Requirement →
In the records below, find the line that contains "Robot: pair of" and the line that contains "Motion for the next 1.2". Set down exactly those lines and every line between them, and nothing more.
----- Task data
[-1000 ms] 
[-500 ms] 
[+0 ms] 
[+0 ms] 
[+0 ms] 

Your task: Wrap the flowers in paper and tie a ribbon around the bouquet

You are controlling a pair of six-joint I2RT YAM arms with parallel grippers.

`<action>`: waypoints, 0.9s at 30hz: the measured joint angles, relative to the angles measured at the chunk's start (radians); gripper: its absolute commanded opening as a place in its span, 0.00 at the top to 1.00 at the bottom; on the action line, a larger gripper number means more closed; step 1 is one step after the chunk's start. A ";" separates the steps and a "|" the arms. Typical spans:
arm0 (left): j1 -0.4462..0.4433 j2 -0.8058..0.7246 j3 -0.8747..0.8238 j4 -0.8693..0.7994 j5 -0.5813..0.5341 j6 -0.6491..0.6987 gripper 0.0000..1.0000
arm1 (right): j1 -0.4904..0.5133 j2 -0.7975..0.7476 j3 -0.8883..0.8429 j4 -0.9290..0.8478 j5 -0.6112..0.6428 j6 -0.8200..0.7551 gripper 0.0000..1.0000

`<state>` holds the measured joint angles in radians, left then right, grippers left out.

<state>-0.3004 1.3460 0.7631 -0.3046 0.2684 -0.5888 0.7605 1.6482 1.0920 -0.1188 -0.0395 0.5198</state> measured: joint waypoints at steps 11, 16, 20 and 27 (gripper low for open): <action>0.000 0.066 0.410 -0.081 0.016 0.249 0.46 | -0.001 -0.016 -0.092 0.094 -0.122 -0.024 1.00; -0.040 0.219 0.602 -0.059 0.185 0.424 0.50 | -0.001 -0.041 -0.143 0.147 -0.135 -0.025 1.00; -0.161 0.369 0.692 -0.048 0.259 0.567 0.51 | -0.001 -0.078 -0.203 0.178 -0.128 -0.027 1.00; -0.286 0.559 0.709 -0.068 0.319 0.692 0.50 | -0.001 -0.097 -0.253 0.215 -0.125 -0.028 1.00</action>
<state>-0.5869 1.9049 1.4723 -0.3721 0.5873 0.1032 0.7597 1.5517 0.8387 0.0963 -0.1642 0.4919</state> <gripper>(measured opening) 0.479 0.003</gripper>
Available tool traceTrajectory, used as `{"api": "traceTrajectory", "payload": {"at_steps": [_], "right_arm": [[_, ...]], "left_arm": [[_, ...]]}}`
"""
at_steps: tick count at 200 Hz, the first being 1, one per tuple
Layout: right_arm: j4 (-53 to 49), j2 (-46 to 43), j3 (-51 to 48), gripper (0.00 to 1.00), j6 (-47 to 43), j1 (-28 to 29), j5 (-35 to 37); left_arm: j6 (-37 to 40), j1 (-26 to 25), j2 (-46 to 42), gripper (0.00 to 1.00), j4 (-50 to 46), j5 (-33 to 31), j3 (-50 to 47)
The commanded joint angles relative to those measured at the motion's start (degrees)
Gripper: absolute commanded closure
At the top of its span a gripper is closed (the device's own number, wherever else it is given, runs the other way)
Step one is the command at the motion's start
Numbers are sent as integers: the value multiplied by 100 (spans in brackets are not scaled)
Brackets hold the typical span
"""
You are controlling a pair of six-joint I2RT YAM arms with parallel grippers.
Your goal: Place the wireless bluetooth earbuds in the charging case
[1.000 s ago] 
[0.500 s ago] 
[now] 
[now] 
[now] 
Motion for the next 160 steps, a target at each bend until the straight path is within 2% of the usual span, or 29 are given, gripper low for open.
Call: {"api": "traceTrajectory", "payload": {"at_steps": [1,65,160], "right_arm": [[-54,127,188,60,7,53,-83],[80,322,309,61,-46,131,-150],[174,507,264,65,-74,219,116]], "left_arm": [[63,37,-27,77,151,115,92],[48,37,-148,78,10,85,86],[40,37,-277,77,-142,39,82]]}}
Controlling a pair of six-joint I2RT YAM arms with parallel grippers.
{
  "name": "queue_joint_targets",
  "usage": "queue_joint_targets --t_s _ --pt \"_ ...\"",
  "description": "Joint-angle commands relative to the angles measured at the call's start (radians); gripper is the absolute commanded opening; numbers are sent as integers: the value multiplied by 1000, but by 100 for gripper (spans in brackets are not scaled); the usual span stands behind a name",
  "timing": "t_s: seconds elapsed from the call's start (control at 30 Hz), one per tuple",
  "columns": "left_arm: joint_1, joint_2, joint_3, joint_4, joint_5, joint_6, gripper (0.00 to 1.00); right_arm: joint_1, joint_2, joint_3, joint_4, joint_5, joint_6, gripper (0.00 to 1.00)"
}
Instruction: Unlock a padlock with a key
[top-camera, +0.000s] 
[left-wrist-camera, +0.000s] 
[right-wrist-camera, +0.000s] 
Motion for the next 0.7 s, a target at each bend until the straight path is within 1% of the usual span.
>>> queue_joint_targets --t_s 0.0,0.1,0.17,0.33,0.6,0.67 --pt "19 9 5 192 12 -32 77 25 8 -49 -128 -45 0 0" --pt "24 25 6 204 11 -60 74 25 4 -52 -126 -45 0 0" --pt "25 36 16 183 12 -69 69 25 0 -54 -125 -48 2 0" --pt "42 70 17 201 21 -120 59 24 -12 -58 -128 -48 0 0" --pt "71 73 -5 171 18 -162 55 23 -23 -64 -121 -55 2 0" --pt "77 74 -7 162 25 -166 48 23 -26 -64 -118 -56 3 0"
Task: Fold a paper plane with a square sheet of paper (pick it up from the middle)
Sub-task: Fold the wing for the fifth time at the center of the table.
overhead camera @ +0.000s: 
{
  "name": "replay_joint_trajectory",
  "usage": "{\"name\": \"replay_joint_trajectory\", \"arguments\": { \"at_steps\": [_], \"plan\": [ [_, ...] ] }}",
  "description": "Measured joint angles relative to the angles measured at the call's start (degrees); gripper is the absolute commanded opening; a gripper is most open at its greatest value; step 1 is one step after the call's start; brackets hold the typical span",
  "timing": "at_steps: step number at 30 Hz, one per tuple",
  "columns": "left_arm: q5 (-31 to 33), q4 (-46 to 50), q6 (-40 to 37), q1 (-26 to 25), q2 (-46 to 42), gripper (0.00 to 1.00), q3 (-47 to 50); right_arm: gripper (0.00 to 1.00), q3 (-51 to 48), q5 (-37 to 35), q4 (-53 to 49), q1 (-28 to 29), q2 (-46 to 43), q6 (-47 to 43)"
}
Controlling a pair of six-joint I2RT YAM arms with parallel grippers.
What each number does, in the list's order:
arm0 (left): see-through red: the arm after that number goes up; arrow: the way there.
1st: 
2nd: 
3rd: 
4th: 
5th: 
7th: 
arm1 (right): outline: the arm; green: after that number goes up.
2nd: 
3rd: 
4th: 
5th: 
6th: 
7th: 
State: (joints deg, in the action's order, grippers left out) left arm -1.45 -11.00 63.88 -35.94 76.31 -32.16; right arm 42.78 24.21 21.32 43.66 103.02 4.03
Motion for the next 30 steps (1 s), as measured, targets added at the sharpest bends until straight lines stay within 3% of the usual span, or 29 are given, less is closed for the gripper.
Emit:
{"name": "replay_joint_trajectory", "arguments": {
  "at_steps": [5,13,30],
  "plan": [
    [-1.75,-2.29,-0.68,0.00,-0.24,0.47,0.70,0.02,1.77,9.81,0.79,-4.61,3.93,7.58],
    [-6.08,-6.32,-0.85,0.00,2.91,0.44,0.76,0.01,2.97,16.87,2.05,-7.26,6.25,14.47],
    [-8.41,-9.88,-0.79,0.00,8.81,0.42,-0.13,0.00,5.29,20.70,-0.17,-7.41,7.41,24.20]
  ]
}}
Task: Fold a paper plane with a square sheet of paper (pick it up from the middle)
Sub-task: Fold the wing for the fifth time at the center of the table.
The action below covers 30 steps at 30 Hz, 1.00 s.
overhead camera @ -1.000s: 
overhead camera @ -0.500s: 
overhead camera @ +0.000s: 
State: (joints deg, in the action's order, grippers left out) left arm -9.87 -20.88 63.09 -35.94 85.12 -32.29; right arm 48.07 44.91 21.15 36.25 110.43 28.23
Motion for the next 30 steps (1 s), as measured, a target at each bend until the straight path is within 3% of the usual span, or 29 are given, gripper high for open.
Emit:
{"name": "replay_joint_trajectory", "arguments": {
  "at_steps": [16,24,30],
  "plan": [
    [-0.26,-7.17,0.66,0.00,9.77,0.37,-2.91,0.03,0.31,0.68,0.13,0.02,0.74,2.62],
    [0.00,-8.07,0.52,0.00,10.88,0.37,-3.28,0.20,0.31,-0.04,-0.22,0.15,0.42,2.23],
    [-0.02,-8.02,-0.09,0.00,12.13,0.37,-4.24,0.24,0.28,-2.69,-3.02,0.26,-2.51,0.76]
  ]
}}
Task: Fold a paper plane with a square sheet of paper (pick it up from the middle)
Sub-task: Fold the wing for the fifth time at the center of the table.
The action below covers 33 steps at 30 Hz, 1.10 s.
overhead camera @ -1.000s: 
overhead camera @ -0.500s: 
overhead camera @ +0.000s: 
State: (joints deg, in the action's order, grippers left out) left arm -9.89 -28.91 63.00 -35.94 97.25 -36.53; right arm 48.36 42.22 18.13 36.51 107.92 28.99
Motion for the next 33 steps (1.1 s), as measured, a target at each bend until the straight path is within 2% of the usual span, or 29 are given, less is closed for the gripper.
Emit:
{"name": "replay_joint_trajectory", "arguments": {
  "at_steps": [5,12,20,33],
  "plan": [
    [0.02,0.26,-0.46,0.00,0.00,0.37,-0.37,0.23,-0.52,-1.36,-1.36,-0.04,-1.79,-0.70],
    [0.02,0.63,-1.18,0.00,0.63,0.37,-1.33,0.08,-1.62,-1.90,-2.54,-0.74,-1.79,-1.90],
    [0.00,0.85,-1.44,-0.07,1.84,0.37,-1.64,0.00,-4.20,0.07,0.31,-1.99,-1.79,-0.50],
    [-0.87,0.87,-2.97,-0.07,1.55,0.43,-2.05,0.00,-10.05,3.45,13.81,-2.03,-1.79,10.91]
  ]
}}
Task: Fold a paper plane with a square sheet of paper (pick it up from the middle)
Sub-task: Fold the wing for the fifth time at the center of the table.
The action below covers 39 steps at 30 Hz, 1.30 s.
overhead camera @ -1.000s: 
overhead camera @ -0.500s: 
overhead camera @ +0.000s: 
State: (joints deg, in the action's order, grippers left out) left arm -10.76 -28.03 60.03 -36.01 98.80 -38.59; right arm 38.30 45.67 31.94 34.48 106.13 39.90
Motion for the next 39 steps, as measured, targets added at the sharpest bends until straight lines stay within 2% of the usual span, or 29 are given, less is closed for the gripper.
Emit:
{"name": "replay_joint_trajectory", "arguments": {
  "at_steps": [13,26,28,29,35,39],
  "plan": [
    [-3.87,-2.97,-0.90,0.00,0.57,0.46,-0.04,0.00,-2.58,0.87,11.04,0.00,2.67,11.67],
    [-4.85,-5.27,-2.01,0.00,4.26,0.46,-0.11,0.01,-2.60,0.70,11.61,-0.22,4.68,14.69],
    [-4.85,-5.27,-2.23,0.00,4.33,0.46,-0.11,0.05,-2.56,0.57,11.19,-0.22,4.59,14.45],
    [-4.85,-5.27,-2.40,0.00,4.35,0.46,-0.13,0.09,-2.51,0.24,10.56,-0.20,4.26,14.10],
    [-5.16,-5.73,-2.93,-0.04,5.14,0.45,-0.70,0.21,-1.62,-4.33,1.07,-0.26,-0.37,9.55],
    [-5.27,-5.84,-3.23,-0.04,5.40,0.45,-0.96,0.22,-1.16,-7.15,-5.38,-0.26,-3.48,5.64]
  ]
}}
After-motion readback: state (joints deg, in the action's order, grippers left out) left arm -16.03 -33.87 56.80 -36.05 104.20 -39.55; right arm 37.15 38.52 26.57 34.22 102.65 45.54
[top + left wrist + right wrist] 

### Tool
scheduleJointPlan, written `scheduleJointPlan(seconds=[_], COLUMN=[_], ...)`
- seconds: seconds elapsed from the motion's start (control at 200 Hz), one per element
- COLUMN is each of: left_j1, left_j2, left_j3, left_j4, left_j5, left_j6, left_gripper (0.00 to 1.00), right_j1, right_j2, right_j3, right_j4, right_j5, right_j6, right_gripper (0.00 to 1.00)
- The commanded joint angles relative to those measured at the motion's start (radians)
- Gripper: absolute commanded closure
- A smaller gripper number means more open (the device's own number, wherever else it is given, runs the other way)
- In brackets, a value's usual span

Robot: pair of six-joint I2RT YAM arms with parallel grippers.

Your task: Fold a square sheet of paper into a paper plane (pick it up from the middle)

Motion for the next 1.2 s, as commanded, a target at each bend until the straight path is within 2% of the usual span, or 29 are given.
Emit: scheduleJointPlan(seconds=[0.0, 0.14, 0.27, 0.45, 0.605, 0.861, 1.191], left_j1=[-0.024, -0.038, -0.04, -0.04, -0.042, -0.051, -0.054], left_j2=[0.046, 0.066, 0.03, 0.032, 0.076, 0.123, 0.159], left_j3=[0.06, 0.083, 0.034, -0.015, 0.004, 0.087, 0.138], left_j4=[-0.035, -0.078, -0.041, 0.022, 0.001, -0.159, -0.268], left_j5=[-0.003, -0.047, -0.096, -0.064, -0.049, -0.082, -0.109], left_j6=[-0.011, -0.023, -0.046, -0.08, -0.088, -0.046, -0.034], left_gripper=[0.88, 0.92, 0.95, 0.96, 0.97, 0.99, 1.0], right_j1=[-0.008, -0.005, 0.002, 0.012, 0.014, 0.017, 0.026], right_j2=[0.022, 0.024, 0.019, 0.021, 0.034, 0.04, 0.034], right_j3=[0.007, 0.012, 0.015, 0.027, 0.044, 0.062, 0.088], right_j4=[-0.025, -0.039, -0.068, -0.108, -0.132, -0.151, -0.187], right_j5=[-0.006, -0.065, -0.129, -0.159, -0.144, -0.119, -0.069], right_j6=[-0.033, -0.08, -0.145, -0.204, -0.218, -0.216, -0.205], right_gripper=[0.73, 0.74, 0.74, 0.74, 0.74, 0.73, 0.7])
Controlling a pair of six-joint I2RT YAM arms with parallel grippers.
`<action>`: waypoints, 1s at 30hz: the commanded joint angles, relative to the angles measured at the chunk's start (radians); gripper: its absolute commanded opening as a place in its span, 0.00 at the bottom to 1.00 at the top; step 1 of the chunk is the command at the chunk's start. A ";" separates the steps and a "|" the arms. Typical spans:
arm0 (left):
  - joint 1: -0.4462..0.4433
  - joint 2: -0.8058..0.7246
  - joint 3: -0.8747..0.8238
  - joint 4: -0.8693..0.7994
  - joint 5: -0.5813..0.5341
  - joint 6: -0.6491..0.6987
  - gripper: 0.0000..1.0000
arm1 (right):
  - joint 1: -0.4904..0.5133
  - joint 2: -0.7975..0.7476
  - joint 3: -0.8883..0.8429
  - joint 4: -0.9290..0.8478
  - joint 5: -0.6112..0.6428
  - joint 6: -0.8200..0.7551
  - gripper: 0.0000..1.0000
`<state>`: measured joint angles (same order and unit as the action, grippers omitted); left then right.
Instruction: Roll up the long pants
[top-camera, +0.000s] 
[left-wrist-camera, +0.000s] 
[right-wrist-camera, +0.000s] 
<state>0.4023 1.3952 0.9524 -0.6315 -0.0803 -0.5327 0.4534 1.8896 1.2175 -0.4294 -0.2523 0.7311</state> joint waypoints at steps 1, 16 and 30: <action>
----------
Answer for the task →
Robot: pair of six-joint I2RT YAM arms with parallel grippers.

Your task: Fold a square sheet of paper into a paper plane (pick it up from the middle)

Motion for the next 1.2 s, as commanded, a target at each bend until the straight path is within 2% of the usual span, or 29 are given.

Above is the complete output.